東京五輪・パラリンピックを5年後に控え、日本における女性コーチの在り方を考える「女性スポーツリーダーシップカンファレンス2015」は2月14日、多数の方にお集まりいただき大盛況のうちに終了しました。欧米で先行する女性コーチやリーダーに向けた取り組みを、プログラムの責任者から直接伺って世界の流れを知り、その後、日本を代表する女性トップコーチたちがパネルディスカッションするという刺激的な内容でした。
パネルディスカッションで第一生命陸上部の山下佐知子監督は、31歳で監督に就任して以来「子供を持つという選択肢はなかった」とした上で「この考え方は女性として普通じゃなかったと、今になって気がついた」とおっしゃいました。
日本には家庭を顧みず仕事をするという働き方があります。いわゆる「男社会」の思考でスポーツの世界も同じです。女性がコーチとしてキャリアを積むとき、この考え方に知らず知らずのうちに縛られてきました。仕事をするのに性別は関係なく、女性コーチも「指導をしたいから指導しているだけ」なのですが「女だからできない」とは言われたくないという思いもある。それが家庭を持ち母になることを躊躇させることにつながっていたのかもしれません。
でも、何かを諦めるなんて、もうやめていいと思いませんか?
シンクロナイズドスイミングの五輪銅メダリストでメンタルトレーナーとして活躍する田中ウルヴェ京さんは客席から「ライフワークバランスというと、日本人は仕事と家庭を天秤にかけるものだと考えてしまう。でも、そうではなくて相乗効果を持つということです」と発言されました。仕事を持ち、妻と母の役割も果たすとき、それぞれが30%に減ってしまうのではなく、100%が3つ、つまり300%になるという考え方です。「様々な顔を持つから、重みが出てくるし、人としての迫力があるのです」
パネリストのひとり、杉山芙沙子さんがロールモデルでしょう。主婦だった芙沙子さんが娘でテニスの元トッププレーヤー、愛さんの指導を始めたのは40代になってから。愛さんはそのときのことをよく覚えていました。スランプで自分を見失っていた愛さんが「ママには私が進む道が見える?」と尋ねたところ「見えるわよ」と力強く簡単に答えたというのです。愛さんのコーチとなった芙沙子さんは細やかな心配りで精神的な成長をサポートしました。現在も20歳の女子選手を指導していますが、その際「多忙なので海外遠征には一緒に行けない」と条件をはっきり伝えています。それでも選手は芙沙子さんの指導を仰ぎたいと頼んだそうです。
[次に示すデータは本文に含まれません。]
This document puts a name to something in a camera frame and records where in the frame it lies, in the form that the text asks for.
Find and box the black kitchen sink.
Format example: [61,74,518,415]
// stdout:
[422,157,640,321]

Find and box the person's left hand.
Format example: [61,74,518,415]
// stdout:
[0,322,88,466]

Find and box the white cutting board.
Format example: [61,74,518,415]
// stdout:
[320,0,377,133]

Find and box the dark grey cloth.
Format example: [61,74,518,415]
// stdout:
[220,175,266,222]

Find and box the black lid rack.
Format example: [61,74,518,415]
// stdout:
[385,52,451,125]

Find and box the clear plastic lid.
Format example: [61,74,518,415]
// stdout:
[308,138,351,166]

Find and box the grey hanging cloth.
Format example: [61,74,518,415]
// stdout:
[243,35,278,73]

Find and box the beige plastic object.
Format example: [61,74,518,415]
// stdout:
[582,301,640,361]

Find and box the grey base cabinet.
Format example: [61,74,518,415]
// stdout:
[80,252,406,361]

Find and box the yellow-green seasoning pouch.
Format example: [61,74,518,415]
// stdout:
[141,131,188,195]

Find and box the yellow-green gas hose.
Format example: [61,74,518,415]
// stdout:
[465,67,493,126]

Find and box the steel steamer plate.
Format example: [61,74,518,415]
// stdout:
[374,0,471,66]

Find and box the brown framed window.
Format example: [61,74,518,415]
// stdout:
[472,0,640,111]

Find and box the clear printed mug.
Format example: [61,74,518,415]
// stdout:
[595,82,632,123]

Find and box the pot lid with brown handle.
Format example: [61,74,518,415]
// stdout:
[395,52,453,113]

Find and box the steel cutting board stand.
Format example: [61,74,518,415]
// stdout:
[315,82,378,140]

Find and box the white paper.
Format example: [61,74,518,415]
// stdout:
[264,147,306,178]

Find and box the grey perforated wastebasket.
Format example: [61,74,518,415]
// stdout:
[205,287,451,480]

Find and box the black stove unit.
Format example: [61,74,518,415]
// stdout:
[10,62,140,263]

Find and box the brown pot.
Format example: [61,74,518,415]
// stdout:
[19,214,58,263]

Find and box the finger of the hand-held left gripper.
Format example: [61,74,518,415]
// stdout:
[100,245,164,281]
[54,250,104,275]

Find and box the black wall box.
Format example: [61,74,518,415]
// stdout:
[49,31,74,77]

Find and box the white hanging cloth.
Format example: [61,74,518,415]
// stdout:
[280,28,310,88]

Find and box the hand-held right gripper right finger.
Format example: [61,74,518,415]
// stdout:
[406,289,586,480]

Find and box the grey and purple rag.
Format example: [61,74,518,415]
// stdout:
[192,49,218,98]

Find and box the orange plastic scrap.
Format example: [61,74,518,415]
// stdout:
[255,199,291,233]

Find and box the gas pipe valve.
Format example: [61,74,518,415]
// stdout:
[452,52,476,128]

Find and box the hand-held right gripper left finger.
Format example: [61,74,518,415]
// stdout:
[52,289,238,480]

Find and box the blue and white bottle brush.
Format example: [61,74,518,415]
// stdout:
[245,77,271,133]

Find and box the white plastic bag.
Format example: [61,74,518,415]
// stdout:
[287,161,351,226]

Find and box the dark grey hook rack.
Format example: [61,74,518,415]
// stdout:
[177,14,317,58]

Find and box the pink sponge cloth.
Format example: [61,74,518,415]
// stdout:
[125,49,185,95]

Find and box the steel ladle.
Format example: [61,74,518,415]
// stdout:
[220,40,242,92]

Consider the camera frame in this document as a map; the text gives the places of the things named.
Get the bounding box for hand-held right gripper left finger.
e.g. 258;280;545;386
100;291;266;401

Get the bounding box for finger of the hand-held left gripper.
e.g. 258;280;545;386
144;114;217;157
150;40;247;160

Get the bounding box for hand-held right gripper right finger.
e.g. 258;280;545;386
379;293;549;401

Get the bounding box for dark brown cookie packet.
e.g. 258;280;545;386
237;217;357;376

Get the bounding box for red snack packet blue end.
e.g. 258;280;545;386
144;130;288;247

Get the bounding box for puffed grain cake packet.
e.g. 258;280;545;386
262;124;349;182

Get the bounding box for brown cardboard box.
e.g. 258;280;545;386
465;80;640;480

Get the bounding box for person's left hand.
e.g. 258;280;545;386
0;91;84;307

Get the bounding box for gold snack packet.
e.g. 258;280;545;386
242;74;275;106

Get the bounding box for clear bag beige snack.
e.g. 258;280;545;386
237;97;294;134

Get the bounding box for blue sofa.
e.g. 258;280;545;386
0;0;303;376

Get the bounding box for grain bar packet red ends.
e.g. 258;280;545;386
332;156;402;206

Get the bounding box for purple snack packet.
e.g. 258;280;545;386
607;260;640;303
コーチとして実力を付け活躍する一方で、プライベートも充実させる―
夢ではなく実現させましょう。
今回のカンファレンスで紹介していただいた米国と英国、それにカナダのプログラムに共通していた項目は「自己の確立」「コミュニケーション力の向上」「スキルアップ」「ライフワークバランス」「男女の共生」「ネットワーキング」―といったことでした。「自己を確立して自信を持った女性コーチがコミュニケーション力と指導技術を上げる。そして、仕事と家庭の両立をはかり、男性を味方に付ける。さらに仲間と結びつき情報交換をする」。成功へのシナリオといっていいでしょう。
今年9月、私たちは「女性コーチアカデミー」を創設します。欧米の仲間たちが作ったシナリオを参考にしつつ、繊細で和を尊ぶといった日本人女性の特性をいかに引き出すか。これがプログラム作りの大きなテーマです。新しいスポーツ文化の創設ともいえるプロジェクトにどうぞご期待ください。